El Oro y la Ceniza – Eliette Abécassis

–Pues claro, por supuesto, y tenía razón -encareció el padre Francis-. Decía que Auschwitz es el purgatorio. Pero el purgatorio es esto. Ahora es cuando puede verse abreviada la pena de los muertos gracias a las voces de los vivos. Ahora es cuando se juzga la responsabilidad individual, se evalúan la imperdonable culpabilidad de los pecadores criminales y los pecados veniales. Estamos entre el paraíso y el infierno, en los círculos de fuego, entre los lagos y los mares de fuego, los anillos, las paredes y los fosos. Créanme: por eso mataron a Schiller. Porque le tenían miedo, tenían miedo de lo que podía decir y hacer.
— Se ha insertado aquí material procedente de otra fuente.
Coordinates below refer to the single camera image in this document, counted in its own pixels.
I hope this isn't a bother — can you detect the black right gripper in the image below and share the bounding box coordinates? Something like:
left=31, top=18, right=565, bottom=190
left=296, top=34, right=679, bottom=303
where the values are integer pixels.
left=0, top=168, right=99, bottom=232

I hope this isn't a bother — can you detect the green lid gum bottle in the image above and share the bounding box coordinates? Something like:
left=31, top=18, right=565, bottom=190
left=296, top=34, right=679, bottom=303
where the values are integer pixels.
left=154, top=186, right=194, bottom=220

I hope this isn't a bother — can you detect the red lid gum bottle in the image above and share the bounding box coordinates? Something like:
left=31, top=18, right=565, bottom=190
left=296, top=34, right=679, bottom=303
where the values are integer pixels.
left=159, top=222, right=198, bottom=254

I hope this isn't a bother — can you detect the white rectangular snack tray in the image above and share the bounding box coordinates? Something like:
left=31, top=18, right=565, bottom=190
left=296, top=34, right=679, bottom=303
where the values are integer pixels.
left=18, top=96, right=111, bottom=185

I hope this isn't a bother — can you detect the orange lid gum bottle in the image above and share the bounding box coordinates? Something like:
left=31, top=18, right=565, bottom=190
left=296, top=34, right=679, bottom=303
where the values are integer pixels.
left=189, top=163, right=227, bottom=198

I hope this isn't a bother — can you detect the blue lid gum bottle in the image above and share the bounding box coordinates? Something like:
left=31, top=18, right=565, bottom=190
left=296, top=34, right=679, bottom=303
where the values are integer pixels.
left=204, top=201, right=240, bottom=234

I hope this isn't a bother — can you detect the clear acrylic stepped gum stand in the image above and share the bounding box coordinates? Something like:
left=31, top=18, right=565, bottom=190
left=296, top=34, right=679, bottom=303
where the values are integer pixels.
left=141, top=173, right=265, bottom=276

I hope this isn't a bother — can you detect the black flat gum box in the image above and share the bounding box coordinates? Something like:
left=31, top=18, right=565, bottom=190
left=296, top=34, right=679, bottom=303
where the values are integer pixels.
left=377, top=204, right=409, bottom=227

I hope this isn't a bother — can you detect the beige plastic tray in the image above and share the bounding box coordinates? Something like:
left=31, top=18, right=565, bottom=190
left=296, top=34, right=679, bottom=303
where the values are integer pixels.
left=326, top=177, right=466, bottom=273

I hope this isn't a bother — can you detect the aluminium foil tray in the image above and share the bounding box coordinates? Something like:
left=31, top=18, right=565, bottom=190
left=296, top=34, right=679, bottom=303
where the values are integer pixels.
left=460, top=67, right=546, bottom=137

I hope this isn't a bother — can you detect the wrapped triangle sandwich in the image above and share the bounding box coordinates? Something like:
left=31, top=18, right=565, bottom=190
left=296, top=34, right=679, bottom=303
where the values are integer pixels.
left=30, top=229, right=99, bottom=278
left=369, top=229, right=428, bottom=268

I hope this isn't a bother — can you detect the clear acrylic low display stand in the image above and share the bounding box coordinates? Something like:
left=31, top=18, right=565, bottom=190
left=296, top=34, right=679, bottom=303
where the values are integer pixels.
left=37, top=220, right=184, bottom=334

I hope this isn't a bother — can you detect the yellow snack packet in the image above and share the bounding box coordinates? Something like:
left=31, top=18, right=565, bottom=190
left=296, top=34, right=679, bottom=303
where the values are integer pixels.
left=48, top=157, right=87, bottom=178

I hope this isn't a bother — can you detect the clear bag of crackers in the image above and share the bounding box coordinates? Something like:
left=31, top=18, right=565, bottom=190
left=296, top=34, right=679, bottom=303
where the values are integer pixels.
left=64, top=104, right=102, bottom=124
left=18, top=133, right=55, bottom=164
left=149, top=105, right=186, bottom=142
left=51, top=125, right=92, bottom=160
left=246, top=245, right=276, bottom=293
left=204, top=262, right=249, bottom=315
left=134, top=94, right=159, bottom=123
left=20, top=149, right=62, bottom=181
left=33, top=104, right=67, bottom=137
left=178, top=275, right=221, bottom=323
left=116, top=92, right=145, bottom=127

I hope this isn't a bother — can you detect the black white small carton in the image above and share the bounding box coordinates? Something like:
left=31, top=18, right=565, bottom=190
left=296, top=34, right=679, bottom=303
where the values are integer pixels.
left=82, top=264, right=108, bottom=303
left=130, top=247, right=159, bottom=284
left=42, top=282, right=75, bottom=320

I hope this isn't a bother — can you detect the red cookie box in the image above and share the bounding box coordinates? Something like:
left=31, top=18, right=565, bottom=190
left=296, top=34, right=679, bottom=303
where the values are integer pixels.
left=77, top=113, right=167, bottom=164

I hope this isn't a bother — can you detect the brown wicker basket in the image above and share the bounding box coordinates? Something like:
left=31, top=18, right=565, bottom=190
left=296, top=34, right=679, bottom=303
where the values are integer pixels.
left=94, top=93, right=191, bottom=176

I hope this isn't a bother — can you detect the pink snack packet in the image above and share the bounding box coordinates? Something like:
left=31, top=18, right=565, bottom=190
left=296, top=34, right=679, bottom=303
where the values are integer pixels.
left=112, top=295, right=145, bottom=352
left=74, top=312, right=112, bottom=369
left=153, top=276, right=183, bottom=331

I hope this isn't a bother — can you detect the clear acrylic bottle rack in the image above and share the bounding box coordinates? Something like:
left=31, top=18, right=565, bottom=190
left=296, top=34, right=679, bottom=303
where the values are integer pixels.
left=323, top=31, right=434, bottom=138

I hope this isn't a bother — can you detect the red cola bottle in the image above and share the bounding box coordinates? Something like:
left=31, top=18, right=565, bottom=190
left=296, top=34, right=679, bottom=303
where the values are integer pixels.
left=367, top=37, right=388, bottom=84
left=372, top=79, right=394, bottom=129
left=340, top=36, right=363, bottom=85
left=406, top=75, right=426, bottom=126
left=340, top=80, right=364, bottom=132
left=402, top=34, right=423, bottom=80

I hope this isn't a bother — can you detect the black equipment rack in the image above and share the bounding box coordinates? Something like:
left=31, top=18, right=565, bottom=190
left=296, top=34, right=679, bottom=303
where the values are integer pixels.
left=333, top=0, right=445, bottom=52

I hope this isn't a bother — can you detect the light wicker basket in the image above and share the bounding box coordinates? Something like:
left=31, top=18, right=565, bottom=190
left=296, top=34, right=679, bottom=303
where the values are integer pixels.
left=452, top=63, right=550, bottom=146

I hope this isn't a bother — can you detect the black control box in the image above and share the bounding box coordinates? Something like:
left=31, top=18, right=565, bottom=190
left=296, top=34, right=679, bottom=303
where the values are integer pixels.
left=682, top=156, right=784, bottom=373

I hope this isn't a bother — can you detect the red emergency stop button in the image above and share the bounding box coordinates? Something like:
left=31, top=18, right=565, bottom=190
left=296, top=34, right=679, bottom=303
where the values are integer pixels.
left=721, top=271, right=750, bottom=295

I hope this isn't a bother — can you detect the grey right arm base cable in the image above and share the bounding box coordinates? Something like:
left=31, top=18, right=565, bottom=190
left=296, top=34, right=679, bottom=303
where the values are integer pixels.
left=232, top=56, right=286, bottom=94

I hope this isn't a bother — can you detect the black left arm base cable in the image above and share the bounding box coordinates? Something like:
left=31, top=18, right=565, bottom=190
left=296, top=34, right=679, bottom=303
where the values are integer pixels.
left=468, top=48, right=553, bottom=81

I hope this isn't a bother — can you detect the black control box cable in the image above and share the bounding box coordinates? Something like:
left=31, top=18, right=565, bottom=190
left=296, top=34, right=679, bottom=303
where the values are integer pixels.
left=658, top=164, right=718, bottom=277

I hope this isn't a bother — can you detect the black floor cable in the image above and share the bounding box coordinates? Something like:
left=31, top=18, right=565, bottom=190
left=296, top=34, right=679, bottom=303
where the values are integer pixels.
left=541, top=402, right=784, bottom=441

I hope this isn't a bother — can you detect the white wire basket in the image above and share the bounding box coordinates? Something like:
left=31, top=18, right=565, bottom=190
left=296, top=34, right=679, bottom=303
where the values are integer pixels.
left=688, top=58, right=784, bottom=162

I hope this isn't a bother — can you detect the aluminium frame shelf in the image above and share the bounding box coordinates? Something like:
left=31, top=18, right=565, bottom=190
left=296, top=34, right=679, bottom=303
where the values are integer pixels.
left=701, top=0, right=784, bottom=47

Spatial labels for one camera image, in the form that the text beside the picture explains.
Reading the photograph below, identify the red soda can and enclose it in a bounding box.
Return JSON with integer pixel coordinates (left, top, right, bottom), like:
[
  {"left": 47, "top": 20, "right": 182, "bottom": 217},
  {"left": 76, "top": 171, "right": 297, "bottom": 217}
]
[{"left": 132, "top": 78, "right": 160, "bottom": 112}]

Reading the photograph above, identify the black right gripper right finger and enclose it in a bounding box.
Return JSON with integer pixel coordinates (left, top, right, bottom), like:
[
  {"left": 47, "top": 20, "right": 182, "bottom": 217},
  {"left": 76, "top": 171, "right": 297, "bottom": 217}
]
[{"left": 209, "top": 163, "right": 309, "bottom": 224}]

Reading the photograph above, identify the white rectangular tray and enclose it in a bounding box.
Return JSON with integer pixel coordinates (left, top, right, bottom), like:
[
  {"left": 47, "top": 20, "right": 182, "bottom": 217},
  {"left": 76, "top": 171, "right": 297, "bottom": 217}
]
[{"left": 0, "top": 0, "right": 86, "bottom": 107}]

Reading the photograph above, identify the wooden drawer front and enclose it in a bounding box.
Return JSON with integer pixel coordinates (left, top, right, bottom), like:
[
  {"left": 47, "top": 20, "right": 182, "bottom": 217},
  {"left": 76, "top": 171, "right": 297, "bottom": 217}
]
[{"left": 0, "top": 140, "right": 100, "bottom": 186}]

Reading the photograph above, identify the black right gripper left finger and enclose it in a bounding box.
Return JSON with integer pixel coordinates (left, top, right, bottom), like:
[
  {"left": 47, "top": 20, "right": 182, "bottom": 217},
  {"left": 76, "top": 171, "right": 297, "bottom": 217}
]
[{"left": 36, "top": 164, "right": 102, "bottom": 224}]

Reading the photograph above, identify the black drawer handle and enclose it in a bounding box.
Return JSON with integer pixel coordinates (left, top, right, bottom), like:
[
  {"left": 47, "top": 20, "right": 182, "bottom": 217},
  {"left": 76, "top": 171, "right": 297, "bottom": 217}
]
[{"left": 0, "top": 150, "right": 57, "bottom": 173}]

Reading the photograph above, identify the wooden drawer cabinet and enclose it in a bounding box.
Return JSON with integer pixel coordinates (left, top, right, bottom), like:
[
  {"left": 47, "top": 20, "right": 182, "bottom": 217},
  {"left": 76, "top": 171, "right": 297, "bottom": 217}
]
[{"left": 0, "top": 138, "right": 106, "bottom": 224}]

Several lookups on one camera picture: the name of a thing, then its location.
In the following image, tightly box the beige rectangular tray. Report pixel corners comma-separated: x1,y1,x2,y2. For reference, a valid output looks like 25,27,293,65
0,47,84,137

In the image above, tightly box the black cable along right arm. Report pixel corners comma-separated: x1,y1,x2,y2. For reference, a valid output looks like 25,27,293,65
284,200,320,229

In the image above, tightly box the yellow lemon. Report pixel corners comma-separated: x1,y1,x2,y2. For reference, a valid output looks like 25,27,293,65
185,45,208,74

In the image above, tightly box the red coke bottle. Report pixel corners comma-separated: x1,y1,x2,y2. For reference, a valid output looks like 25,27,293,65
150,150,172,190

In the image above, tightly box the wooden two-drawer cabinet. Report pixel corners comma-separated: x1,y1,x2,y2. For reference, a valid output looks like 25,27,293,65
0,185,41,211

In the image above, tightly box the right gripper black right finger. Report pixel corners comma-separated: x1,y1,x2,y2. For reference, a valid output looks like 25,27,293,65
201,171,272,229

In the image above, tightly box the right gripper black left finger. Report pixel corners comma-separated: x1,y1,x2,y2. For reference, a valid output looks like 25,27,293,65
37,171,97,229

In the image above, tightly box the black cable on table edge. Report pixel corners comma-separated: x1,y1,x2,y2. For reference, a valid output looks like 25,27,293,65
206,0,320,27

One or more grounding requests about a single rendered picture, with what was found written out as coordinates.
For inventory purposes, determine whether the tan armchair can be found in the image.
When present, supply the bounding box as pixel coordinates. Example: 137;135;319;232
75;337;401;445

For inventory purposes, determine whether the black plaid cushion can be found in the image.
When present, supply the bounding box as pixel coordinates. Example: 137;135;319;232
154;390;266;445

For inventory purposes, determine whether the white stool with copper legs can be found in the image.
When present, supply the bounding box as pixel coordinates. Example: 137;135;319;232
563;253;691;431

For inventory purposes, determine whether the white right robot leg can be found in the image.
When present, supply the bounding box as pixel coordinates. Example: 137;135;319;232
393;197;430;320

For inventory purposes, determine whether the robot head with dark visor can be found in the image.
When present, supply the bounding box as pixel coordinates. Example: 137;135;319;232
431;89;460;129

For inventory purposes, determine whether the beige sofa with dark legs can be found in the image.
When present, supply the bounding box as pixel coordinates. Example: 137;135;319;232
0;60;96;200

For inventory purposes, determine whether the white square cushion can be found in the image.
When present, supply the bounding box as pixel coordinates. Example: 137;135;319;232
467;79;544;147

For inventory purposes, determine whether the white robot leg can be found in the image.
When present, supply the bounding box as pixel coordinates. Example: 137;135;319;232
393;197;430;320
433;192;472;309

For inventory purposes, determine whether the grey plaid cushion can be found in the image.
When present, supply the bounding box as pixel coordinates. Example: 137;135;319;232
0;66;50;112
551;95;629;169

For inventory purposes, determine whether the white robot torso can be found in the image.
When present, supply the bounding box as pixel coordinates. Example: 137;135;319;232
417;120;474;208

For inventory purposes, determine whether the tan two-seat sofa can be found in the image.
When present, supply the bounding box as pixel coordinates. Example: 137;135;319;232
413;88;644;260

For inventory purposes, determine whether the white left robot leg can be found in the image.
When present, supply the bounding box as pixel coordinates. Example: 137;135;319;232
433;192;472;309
–¿Y qué podía hacer? – preguntó Félix.

–Era muy popular, desde luego. Habría podido subir al poder y no sólo en Alemania.

Lisa me lanzó una mirada inquieta. A pesar del alcohol, sus ojos no habían perdido un ápice de su vivacidad y agudeza. En el fondo yo me preguntaba, sin embargo, qué podía afectar a aquella alma, tan elevada y digna que parecía casi intocable.

Al día siguiente, se proyectaba el documental. Félix, Lisa y yo acudimos a las diez de la mañana al gran anfiteatro del museo. Al entrar en la sala, un graderío frente a una pantalla inmensa, sentí que se me aceleraban los latidos del corazón. ¿Era por la perspectiva de ver a Carl Rudolf Schiller, vivo, en la película? ¿O era a causa de la noche que había pasado, arrugando las sábanas de la cama mientras pensaba en Lisa, que dormía a apenas unos metros a unos cuantos tabiques de distancia? Era como si oyera su respiración. Quizá se debía simplemente al café solo en el que me había empapado los labios por la mañana, para despertarme y para captar plenamente lo que me estaba sucediendo: ella estaba allí, delante de mí, tomando el desayuno, ella estaba allí, tranquila, bebiendo té y dirigiéndome miradas a hurtadillas, ella también.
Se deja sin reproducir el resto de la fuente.